[Start of Attachment]
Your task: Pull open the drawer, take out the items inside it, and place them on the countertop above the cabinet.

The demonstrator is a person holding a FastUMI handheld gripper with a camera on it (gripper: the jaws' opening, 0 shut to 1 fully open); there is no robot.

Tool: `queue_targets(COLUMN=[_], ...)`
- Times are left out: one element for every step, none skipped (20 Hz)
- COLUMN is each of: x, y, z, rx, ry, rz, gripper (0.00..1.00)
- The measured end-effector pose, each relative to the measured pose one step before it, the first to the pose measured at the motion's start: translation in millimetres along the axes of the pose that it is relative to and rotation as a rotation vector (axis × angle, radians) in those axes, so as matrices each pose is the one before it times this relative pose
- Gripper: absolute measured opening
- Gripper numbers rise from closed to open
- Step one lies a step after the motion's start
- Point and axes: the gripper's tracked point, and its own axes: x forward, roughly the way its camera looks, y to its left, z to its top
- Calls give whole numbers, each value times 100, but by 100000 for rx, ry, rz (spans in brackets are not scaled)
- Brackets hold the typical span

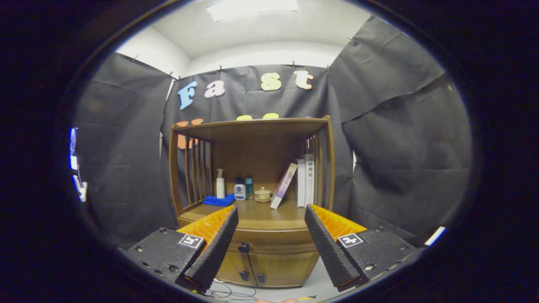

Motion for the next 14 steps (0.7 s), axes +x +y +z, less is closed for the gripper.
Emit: queue_targets(x=[169,129,227,277,275,266,382,381,416,404,485,431,500,641], y=[190,439,354,477,245,251,147,128,244,391,320,335,379,314], z=[105,-140,-305,-447,-346,-564,-459,-589,-567,-837,-899,-860,-822,-816], rx=[91,243,207,203,157,-78,-181,-212,-53,-98,156,73,100,131], ry=[-719,-536,322,398,656,451,567,538,691,1354,1415,1645,1675,1293], rz=[73,516,686,834,276,500,-101,-17,1,367,468,703,609,689], gripper=[100,100,100,100,100,100,100,100,100,100,100,100,100,100])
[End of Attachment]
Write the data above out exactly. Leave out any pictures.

Your task: Pull open the drawer, take out the items inside it, and place them on the countertop above the cabinet.

The demonstrator is a person holding a FastUMI handheld gripper with a camera on it (gripper: the jaws' opening, 0 shut to 1 fully open); there is no robot.

Tool: `queue_targets(COLUMN=[_], ...)`
- Times are left out: one element for every step, none skipped (20 Hz)
- COLUMN is each of: x, y, z, rx, ry, rz, gripper (0.00..1.00)
- The measured end-effector pose, each relative to the measured pose one step before it, the first to the pose measured at the motion's start: translation in millimetres along the axes of the pose that it is relative to and rotation as a rotation vector (axis × angle, radians) in those axes, so as matrices each pose is the one before it times this relative pose
- Gripper: absolute measured opening
- Gripper numbers rise from closed to open
- Step one lies a step after the motion's start
- Point and axes: the gripper's tracked point, and its own axes: x forward, roughly the way its camera looks, y to its left, z to its top
- Calls give whole numbers, each value times 100, but by 100000 for rx, ry, rz (spans in brackets are not scaled)
- Brackets hold the typical span


Motion for the next 14 steps (0.7 s), axes +x +y +z, less is closed for the gripper.
Emit: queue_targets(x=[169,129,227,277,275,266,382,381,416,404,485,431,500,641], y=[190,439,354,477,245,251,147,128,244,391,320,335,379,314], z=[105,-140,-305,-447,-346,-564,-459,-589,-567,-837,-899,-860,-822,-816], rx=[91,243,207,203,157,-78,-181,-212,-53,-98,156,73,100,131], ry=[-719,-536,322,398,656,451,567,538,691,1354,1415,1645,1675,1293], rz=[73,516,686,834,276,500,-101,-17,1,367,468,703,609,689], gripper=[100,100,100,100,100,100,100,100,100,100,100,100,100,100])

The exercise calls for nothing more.